→ Problem statement
Only one stretch of lines is wanted: the line with "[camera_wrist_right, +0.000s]" through the final line of the material. Restate it word for word, minus pictures.

→ Data provided
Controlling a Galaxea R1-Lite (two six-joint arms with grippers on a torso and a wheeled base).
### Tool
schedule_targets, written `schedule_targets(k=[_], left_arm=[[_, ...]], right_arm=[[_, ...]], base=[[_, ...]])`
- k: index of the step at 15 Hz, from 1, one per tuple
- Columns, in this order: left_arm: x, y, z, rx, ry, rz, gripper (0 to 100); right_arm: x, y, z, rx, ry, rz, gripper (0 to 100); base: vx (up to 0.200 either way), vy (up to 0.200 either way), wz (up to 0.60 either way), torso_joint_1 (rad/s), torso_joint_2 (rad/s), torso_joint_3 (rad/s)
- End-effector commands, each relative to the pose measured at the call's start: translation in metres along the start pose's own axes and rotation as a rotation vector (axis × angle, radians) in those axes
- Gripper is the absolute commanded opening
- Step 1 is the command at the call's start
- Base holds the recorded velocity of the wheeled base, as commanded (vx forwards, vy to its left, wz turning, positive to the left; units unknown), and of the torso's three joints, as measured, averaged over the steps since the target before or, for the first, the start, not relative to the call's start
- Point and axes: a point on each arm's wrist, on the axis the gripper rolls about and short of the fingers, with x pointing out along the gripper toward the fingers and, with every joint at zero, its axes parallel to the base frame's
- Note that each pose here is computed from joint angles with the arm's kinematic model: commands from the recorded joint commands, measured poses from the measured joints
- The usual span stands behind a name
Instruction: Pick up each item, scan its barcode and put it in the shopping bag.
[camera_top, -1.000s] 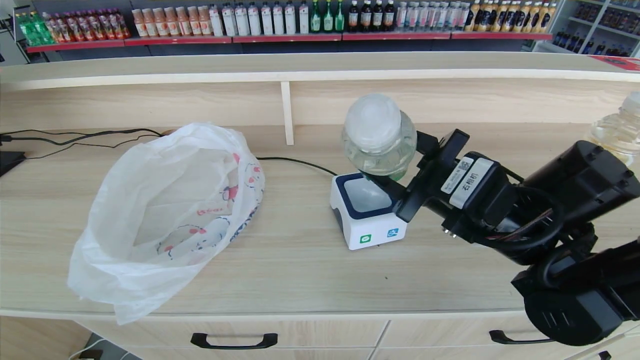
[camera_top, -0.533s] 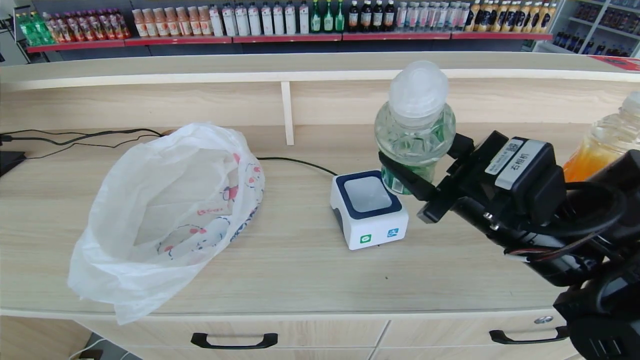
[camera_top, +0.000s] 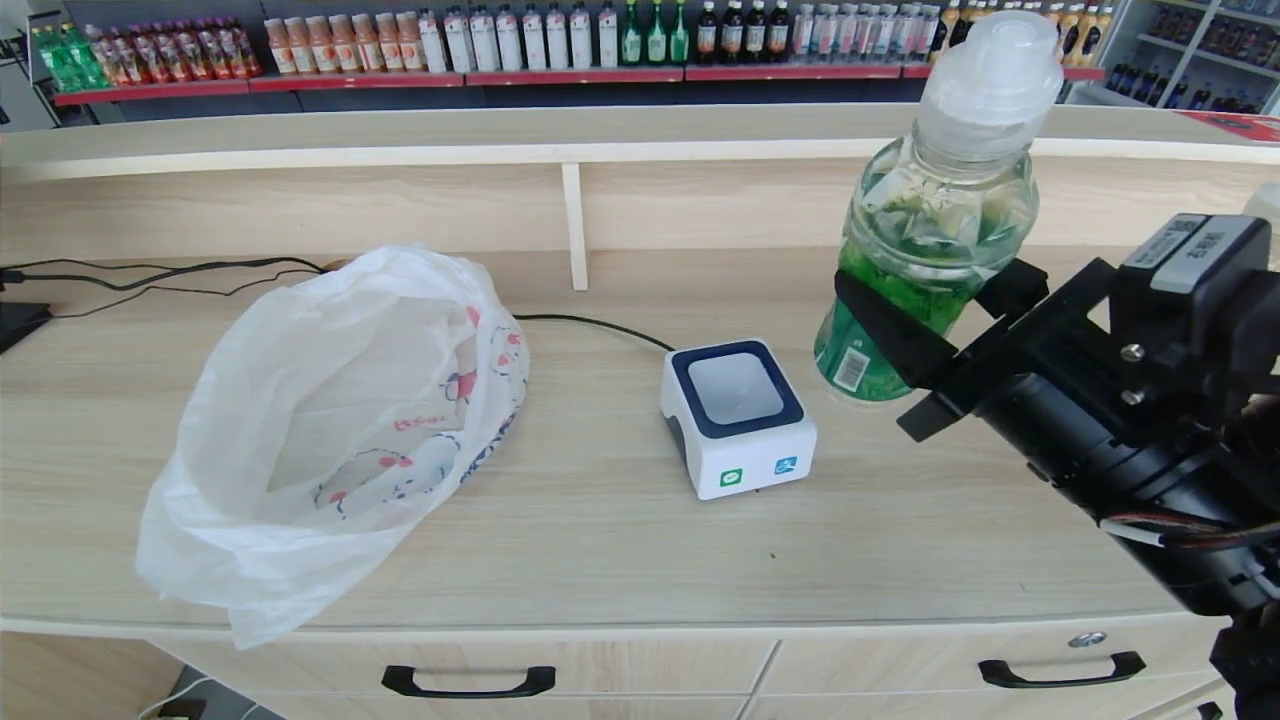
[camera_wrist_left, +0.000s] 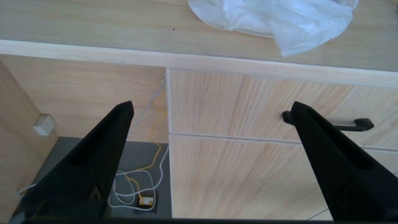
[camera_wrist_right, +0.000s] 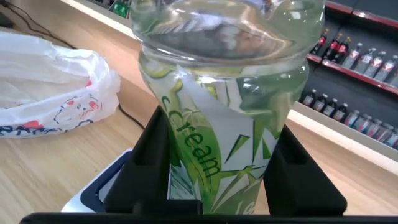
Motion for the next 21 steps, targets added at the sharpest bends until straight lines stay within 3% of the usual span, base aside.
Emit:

→ Written answer
[camera_wrist_right, +0.000s] 
Motion for the next 21 steps, targets added at the sharpest bends until straight lines stay within 3% of the usual span, base aside.
Emit:

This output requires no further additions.